===== SOURCE MATERIAL

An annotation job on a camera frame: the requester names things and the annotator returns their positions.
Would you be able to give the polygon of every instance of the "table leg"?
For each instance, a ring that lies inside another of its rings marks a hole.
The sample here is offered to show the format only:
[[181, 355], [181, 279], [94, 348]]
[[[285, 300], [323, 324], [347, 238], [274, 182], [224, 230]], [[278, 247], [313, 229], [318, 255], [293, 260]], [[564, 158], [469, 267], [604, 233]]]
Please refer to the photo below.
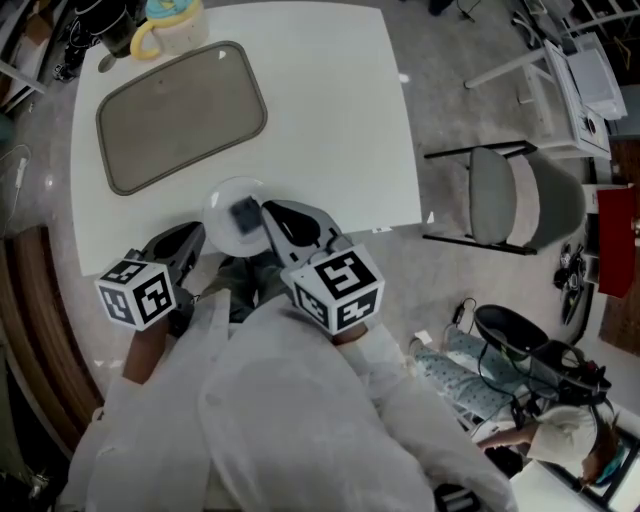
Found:
[[511, 62], [507, 62], [502, 66], [498, 66], [497, 68], [494, 68], [491, 71], [487, 71], [486, 73], [483, 73], [482, 75], [474, 78], [473, 80], [467, 80], [464, 83], [464, 86], [467, 89], [473, 89], [478, 85], [481, 85], [485, 82], [488, 82], [489, 80], [493, 80], [494, 78], [497, 78], [501, 75], [509, 73], [514, 69], [520, 68], [522, 66], [526, 66], [527, 64], [532, 64], [540, 59], [543, 59], [544, 56], [545, 56], [544, 48], [540, 48], [538, 50], [529, 52], [526, 55], [523, 55], [522, 57], [518, 57], [517, 59], [512, 60]]
[[7, 64], [2, 60], [0, 60], [0, 73], [4, 73], [5, 75], [8, 75], [11, 78], [14, 78], [15, 80], [20, 80], [21, 82], [24, 82], [29, 87], [31, 87], [32, 89], [35, 89], [41, 94], [45, 94], [47, 92], [46, 85], [38, 82], [37, 80], [34, 80], [30, 76], [25, 75], [21, 71], [17, 70], [13, 66], [10, 66], [9, 64]]

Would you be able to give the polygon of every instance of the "hand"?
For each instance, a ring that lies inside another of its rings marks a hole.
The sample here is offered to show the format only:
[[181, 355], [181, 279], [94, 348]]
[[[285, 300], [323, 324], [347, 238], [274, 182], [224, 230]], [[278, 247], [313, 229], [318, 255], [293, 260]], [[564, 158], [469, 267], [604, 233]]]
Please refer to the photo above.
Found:
[[125, 379], [138, 384], [144, 384], [149, 380], [164, 354], [168, 332], [169, 321], [165, 316], [146, 330], [134, 334], [122, 371]]
[[356, 341], [359, 338], [362, 338], [367, 333], [367, 326], [364, 323], [360, 323], [358, 325], [354, 325], [350, 327], [346, 331], [342, 331], [340, 334], [336, 334], [331, 343], [333, 343], [336, 347], [340, 345], [344, 345], [345, 343], [351, 343], [352, 341]]
[[494, 443], [490, 443], [488, 439], [484, 439], [478, 443], [478, 448], [480, 448], [483, 452], [487, 451], [489, 448], [497, 448], [498, 446]]

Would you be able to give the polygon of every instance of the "gray chair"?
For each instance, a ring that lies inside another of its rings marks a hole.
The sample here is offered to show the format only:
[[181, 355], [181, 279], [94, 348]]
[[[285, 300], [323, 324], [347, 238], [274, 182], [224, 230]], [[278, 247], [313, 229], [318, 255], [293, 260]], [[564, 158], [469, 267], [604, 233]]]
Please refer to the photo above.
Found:
[[[501, 155], [495, 150], [515, 149]], [[469, 217], [471, 235], [466, 239], [423, 235], [437, 240], [520, 255], [537, 254], [557, 240], [571, 235], [585, 216], [585, 198], [580, 182], [537, 152], [527, 141], [444, 151], [425, 159], [469, 153]], [[535, 176], [540, 214], [533, 237], [524, 246], [507, 243], [516, 218], [516, 183], [509, 159], [524, 156]]]

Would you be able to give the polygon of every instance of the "concrete floor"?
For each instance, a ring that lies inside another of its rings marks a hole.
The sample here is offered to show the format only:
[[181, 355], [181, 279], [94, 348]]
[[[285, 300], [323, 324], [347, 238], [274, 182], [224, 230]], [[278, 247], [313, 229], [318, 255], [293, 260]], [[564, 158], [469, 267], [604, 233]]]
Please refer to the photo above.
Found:
[[[228, 3], [235, 2], [205, 1], [207, 6]], [[561, 326], [561, 295], [552, 285], [559, 244], [538, 256], [520, 257], [420, 238], [427, 229], [467, 231], [464, 167], [460, 160], [425, 162], [423, 153], [522, 139], [535, 133], [531, 105], [520, 106], [516, 100], [517, 88], [523, 80], [518, 73], [472, 91], [462, 86], [464, 79], [527, 51], [509, 23], [508, 2], [482, 2], [474, 10], [476, 23], [462, 21], [455, 7], [434, 18], [424, 1], [352, 3], [382, 9], [398, 71], [408, 77], [403, 89], [425, 219], [424, 225], [354, 235], [356, 241], [366, 244], [387, 280], [380, 318], [402, 346], [406, 346], [414, 332], [423, 329], [437, 341], [455, 306], [465, 297], [473, 296], [479, 304], [509, 306], [549, 335], [568, 338], [577, 322], [569, 328]], [[51, 81], [46, 96], [31, 98], [32, 111], [23, 108], [17, 115], [13, 143], [28, 144], [33, 158], [7, 234], [34, 224], [49, 227], [67, 314], [90, 371], [106, 392], [111, 376], [120, 371], [131, 332], [106, 320], [93, 279], [80, 275], [69, 186], [70, 134], [77, 85], [77, 80], [69, 84]], [[17, 151], [1, 164], [3, 224], [13, 203], [19, 157]], [[583, 179], [584, 162], [574, 160], [562, 165]], [[515, 162], [515, 167], [521, 199], [516, 232], [524, 242], [534, 227], [531, 219], [537, 217], [537, 196], [526, 164]], [[427, 225], [431, 212], [435, 223]], [[219, 261], [220, 257], [215, 255], [201, 259], [188, 280], [193, 291], [205, 287], [215, 275]]]

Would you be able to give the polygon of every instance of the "white table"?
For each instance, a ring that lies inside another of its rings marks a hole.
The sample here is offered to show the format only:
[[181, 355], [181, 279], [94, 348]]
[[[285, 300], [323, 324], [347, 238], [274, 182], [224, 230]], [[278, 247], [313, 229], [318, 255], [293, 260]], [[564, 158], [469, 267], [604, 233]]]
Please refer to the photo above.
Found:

==========

_BRIEF:_ Look through the material and say how many lines hold "able". Give the number only.

_ANSWER SECTION:_ 5